* **TASK TO COMPLETE**:
The following data needs to be repeated exactly, with all images excluded.

· · · ·

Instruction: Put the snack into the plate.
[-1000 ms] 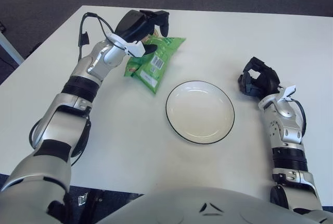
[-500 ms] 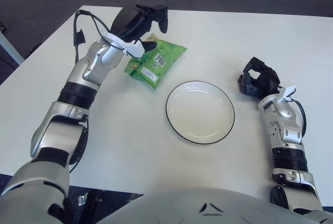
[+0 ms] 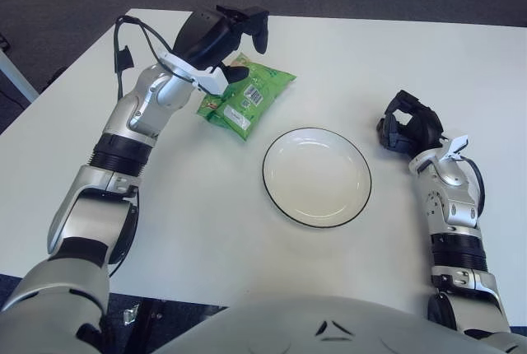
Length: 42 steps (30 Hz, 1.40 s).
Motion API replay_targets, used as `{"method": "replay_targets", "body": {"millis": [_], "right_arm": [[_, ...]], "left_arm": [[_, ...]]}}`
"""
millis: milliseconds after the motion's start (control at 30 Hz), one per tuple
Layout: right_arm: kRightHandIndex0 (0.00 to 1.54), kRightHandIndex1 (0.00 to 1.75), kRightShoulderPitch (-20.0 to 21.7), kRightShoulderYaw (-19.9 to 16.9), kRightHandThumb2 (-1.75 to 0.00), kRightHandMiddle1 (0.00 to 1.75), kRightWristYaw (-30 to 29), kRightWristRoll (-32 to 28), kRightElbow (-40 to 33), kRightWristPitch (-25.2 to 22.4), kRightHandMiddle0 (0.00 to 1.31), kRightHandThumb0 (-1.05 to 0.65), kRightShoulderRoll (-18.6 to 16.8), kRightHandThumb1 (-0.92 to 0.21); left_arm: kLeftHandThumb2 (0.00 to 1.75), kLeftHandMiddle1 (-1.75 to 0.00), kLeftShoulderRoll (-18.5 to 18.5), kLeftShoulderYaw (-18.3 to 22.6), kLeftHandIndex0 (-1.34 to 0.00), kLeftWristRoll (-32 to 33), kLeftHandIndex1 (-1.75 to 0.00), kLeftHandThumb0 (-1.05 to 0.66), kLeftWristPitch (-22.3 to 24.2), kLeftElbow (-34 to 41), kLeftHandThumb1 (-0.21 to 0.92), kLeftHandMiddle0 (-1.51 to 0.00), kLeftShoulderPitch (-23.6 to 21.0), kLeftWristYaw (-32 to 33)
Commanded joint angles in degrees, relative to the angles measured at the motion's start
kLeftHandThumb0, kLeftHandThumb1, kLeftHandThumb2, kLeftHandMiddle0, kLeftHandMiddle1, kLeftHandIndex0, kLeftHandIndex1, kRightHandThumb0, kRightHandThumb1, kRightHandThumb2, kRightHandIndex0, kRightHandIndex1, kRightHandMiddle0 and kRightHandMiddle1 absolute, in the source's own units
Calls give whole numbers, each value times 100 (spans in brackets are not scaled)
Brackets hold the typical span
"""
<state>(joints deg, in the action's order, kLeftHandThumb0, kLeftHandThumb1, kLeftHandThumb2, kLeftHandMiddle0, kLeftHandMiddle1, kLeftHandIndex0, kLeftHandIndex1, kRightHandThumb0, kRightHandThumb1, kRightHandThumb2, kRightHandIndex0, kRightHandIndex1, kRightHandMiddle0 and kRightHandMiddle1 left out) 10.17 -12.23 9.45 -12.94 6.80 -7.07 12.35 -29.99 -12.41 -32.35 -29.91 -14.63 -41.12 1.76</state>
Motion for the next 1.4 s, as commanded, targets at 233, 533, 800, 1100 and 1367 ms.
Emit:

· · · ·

* **EXERCISE ANSWER**:
Instruction: Put the snack into the plate.
[-1000 ms] 
[-500 ms] 
[+0 ms] 
Length: 42 steps (30 Hz, 1.40 s).
Motion API replay_targets, used as `{"method": "replay_targets", "body": {"millis": [_], "right_arm": [[_, ...]], "left_arm": [[_, ...]]}}`
"""
millis: milliseconds after the motion's start (control at 30 Hz), one per tuple
Layout: right_arm: kRightHandIndex0 (0.00 to 1.54), kRightHandIndex1 (0.00 to 1.75), kRightShoulderPitch (-20.0 to 21.7), kRightShoulderYaw (-19.9 to 16.9), kRightHandThumb2 (-1.75 to 0.00), kRightHandMiddle1 (0.00 to 1.75), kRightWristYaw (-30 to 29), kRightWristRoll (-32 to 28), kRightElbow (-40 to 33), kRightWristPitch (-25.2 to 22.4), kRightHandMiddle0 (0.00 to 1.31), kRightHandThumb0 (-1.05 to 0.65), kRightShoulderRoll (-18.6 to 16.8), kRightHandThumb1 (-0.92 to 0.21); left_arm: kLeftHandThumb2 (0.00 to 1.75), kLeftHandMiddle1 (-1.75 to 0.00), kLeftShoulderRoll (-18.5 to 18.5), kLeftShoulderYaw (-18.3 to 22.6), kLeftHandIndex0 (-1.34 to 0.00), kLeftWristRoll (-32 to 33), kLeftHandIndex1 (-1.75 to 0.00), kLeftHandThumb0 (-1.05 to 0.66), kLeftWristPitch (-22.3 to 24.2), kLeftElbow (-34 to 41), kLeftHandThumb1 (-0.21 to 0.92), kLeftHandMiddle0 (-1.51 to 0.00), kLeftShoulderPitch (-23.6 to 21.0), kLeftWristYaw (-32 to 33)
Commanded joint angles in degrees, relative to the angles measured at the motion's start
kLeftHandThumb0, kLeftHandThumb1, kLeftHandThumb2, kLeftHandMiddle0, kLeftHandMiddle1, kLeftHandIndex0, kLeftHandIndex1, kRightHandThumb0, kRightHandThumb1, kRightHandThumb2, kRightHandIndex0, kRightHandIndex1, kRightHandMiddle0 and kRightHandMiddle1 absolute, in the source's own units
Calls give whole numbers, each value times 100 (spans in brackets are not scaled)
Brackets hold the typical span
"""
<state>(joints deg, in the action's order, kLeftHandThumb0, kLeftHandThumb1, kLeftHandThumb2, kLeftHandMiddle0, kLeftHandMiddle1, kLeftHandIndex0, kLeftHandIndex1, kRightHandThumb0, kRightHandThumb1, kRightHandThumb2, kRightHandIndex0, kRightHandIndex1, kRightHandMiddle0 and kRightHandMiddle1 left out) 10.17 -12.23 9.45 -12.94 6.80 -7.07 12.35 -29.99 -12.41 -32.35 -29.91 -14.63 -41.12 1.76</state>
Motion for the next 1.4 s, as commanded, targets at 233, 533, 800, 1100 and 1367 ms.
Emit:

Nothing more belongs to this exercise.